Lei non sapeva come rispondere e lui ne ghignò. Succedeva ogni volta. Ogni volta finivano per litigare, farsi male, prendersi a parolacce e poi lui, puntualmente, la zittiva e facevano pace. Dopo un giorno o due. Cole era fatto così. Adorava prenderla in giro, e per quanto si ostinasse a dire che stava meglio quando lei non c'era, non era vero. Avevano le stesse passioni, gli stessi sogni. Lei era la sua migliore amica e, crescendo, si rese conto che non si trattava solo di quello. Da ragazzino era secco, con i capelli biondi dal ciuffo laterale, gli occhi azzurri del padre e un sorriso sempre brillante. Era intelligente e spigliato, ma aveva anche un carattere ribelle, indomabile. Voleva sempre averla vinta, non sopportava di essere secondo a nessuno e affrontava chiunque o qualsiasi stupida sfida pur di dimostrare di essere il migliore. Crescendo non migliorò affatto. Affinò solo le sue abilità di pilota, concentrandosi unicamente su quello e sulle armi.

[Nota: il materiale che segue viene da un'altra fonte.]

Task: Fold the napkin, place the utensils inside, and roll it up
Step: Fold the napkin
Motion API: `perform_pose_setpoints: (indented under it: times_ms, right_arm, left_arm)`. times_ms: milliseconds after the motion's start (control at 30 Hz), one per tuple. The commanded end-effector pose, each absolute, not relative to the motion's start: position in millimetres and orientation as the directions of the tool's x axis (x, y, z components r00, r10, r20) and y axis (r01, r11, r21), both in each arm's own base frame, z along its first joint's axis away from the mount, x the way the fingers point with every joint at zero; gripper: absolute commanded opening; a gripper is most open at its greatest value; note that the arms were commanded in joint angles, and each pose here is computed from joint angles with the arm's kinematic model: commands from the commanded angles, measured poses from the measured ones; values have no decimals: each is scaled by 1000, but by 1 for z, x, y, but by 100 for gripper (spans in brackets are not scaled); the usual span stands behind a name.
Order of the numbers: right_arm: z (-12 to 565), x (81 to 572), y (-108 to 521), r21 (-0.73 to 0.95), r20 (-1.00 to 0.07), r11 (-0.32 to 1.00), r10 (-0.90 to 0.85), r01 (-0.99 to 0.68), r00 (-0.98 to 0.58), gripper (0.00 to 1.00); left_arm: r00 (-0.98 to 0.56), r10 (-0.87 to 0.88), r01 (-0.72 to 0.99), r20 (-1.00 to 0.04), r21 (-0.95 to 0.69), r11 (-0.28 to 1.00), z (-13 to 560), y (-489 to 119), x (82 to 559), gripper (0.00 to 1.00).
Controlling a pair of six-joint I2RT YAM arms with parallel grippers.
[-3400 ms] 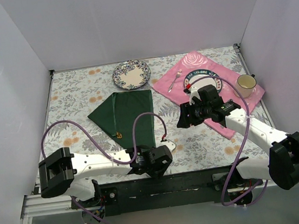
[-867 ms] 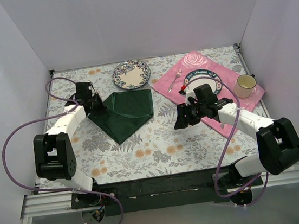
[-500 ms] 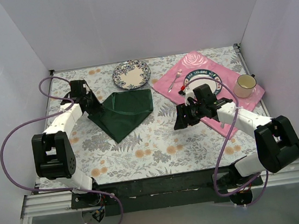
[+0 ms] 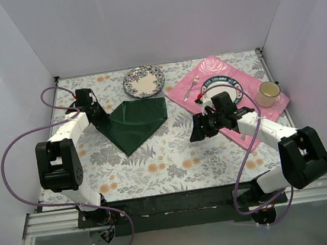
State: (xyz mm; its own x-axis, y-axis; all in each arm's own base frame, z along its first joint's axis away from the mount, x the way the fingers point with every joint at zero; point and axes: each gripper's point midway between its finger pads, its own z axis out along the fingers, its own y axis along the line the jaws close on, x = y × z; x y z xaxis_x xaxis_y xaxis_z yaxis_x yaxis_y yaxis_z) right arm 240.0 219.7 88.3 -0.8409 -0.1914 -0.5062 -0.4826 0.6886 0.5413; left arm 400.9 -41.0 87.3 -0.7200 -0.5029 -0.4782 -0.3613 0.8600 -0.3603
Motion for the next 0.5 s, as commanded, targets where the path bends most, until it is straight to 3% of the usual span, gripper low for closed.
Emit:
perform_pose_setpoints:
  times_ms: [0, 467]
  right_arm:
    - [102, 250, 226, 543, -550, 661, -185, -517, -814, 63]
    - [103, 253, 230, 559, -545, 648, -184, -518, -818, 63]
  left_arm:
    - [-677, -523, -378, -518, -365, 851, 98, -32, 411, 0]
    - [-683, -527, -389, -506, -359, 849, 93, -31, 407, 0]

Sapeva sparare bene, e puntualmente finiva nei guai per quello. E lei era sempre lì, in mezzo ai piedi, a litigare, a finire per odiarsi e poi tornare insieme. 
Molly cresceva in maniera del tutto insperata, causando acidità di stomaco a Jacob e a William, perchè Cole era davvero uno scapestrato senza controllo nonostante Cooter ce la mettesse tutta per raddrizzare il figlio. Finirono anche per scappate, via da lì, insieme, ma ripescati il giorno dopo e trascinati a casa con le cattive, tre settimane prima che decidesse di andare in guerra. Non era affatto contenta.

- Se volevi una scusa per lasciarmi almeno potevi evitare di andare in guerra, sai?
- Oh cristoiddio, Winger, non voglio lasciarti!
- A me sembra tanto che lo stai facendo.
- Bhè, non capisci un cazzo. Non ho intenzione di discuterne anche con te. Dovresti essere felice, vado con Dean, Pà e con Dusty. 
- ...
- Winger, ascolta...
- No, Swift, ascolta me. Se tu vai a combattere questa guerra, tu non tornerai a casa. Perchè devi sprecare il tuo talento? Pà dice che non ha senso, che non c'è bisogno perchè non c'è speranza. I Corer non avranno piet-
- TUO PADRE NON SA UN CAZZO!
- ...
- (diede fondo a tutta la pazienza che aveva) Io ti amo, e farò il possibile per tornare da te, ok? Ricordi cosa ti ho promesso quando per poco non ti beccavi un proiettile per colpa mia?
- Sì. 
- Ti fidi di me?
- Sì.
- Brava. Ora sorridi, adoro quando lo fai.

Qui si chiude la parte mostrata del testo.